#acl All:read DanieleMerico:write,delete,revert
= CNV Enrichment Test Code =
== Reference Paper ==
'''Functional impact of global rare copy number variation in autism spectrum disorders.'''<<BR>>Pinto D, Pagnamenta AT, Klei L, Anney R, '''Merico D''', Regan R, et al. <<BR>>[[http://www.nature.com/nature/journal/vaop/ncurrent/abs/nature09146.html|Nature. 2010 Jun 9 (Epub ahead of print)]]
== Brief Description ==
This test was designed to assess which gene-sets are hit by CNVs, comparing cases to controls.
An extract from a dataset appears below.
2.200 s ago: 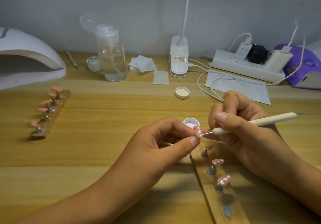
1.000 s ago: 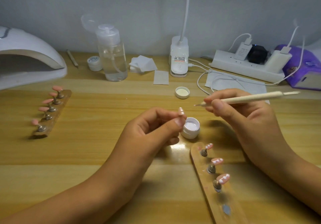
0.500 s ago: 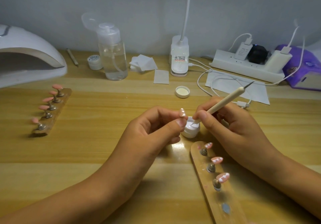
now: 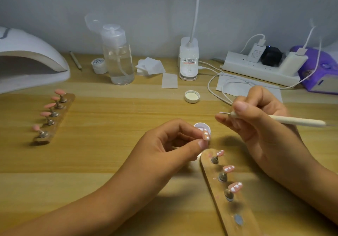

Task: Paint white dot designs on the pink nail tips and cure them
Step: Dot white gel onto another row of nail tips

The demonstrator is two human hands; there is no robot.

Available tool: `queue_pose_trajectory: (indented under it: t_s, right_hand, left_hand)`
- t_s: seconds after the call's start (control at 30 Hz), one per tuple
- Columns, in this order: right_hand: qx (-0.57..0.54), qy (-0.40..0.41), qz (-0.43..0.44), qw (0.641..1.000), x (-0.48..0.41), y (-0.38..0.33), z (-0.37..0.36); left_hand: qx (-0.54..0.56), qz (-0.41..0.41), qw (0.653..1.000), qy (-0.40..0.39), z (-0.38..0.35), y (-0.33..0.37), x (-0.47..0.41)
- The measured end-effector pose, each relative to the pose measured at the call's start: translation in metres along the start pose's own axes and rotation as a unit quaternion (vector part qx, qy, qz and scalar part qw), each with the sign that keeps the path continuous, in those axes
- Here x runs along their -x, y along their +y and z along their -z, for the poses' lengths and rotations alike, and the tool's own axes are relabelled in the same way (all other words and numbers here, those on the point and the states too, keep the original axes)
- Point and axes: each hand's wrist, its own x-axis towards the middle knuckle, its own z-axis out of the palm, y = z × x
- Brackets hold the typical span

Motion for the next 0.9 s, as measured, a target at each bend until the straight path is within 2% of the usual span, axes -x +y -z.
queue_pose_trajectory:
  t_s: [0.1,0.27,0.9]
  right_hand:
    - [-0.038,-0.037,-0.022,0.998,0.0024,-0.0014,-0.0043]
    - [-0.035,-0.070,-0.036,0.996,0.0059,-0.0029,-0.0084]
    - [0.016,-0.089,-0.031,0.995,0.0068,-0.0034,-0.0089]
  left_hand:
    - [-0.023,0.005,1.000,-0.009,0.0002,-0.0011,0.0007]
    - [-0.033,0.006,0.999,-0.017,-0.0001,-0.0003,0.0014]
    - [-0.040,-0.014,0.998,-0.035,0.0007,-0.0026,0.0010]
It is a "self-contained" type test; unlike "competitive" tests, it does not rely on a gene-level statistics, but directly constructs a statistic at the gene-set level. It requires an input table connecting CNVs to patients (cases and controls). Please see the code below for a more detailed description of the input requirements.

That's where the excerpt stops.